DESCRIPTION OF THE TASK. Give the data again in its entirety, exactly as provided.

SOURCE MATERIAL.
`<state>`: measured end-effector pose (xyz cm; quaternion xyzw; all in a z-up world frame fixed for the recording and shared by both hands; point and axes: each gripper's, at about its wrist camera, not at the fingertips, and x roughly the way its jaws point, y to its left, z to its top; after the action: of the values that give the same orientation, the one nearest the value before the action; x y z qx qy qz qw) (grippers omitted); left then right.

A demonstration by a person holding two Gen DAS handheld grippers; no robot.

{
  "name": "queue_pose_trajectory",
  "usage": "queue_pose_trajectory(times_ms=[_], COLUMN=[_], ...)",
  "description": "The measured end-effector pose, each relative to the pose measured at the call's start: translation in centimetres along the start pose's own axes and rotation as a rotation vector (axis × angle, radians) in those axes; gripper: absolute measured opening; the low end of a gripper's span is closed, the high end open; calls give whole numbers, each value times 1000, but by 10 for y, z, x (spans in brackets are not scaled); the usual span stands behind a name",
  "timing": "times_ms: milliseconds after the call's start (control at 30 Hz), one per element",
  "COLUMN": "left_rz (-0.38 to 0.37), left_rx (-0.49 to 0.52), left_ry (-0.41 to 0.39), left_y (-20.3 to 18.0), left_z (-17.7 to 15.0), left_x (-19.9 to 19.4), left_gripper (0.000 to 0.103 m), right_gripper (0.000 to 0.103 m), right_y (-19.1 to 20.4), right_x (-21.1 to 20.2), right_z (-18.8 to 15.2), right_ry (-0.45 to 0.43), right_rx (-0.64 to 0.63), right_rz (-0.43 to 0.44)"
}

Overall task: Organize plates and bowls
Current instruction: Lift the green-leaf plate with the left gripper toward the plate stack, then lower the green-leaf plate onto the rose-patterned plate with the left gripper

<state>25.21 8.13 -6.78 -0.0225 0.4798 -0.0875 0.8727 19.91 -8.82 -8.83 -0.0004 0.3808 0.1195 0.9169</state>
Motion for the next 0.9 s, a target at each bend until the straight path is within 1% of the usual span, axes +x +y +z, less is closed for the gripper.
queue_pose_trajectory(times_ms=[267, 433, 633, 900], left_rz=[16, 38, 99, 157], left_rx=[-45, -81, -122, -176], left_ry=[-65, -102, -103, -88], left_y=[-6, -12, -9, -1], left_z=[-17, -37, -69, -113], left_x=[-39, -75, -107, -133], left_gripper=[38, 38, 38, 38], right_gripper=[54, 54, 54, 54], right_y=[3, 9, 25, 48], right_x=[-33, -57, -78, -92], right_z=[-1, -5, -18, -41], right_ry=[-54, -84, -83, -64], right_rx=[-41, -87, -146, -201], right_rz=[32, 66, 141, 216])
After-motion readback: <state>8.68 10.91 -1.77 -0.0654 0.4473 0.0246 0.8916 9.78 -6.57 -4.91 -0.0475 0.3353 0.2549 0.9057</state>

SOLVED PROBLEM.
`<state>`: measured end-effector pose (xyz cm; quaternion xyzw; all in a z-up world frame fixed for the recording and shared by both hands; point and axes: each gripper's, at about its wrist camera, not at the fingertips, and x roughly the way its jaws point, y to its left, z to its top; after the action: of the values that give the same orientation, the one nearest the value before the action; x y z qx qy qz qw) (grippers omitted); left then right.

A demonstration by a person holding two Gen DAS handheld grippers; no robot.

{
  "name": "queue_pose_trajectory",
  "usage": "queue_pose_trajectory(times_ms=[_], COLUMN=[_], ...)",
  "description": "The measured end-effector pose, each relative to the pose measured at the call's start: translation in centimetres along the start pose's own axes and rotation as a rotation vector (axis × angle, radians) in those axes; gripper: absolute measured opening; the low end of a gripper's span is closed, the high end open; calls give whole numbers, each value times 1000, but by 10 for y, z, x (spans in brackets are not scaled); the usual span stands behind a name",
  "timing": "times_ms: milliseconds after the call's start (control at 30 Hz), one per element",
  "COLUMN": "left_rz (-0.38 to 0.37), left_rx (-0.49 to 0.52), left_ry (-0.41 to 0.39), left_y (-20.3 to 18.0), left_z (-17.7 to 15.0), left_x (-19.9 to 19.4), left_gripper (0.000 to 0.103 m), right_gripper (0.000 to 0.103 m), right_y (-19.1 to 20.4), right_x (-21.1 to 20.2), right_z (-18.8 to 15.2), right_ry (-0.45 to 0.43), right_rx (-0.64 to 0.63), right_rz (-0.43 to 0.44)"
}

Overall task: Organize plates and bowls
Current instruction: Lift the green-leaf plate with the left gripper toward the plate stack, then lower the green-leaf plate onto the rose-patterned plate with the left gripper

<state>25.21 8.13 -6.78 -0.0225 0.4798 -0.0875 0.8727 19.91 -8.82 -8.83 -0.0004 0.3808 0.1195 0.9169</state>
Motion for the next 0.9 s, a target at each bend until the straight path is within 1% of the usual span, axes +x +y +z, less is closed for the gripper.
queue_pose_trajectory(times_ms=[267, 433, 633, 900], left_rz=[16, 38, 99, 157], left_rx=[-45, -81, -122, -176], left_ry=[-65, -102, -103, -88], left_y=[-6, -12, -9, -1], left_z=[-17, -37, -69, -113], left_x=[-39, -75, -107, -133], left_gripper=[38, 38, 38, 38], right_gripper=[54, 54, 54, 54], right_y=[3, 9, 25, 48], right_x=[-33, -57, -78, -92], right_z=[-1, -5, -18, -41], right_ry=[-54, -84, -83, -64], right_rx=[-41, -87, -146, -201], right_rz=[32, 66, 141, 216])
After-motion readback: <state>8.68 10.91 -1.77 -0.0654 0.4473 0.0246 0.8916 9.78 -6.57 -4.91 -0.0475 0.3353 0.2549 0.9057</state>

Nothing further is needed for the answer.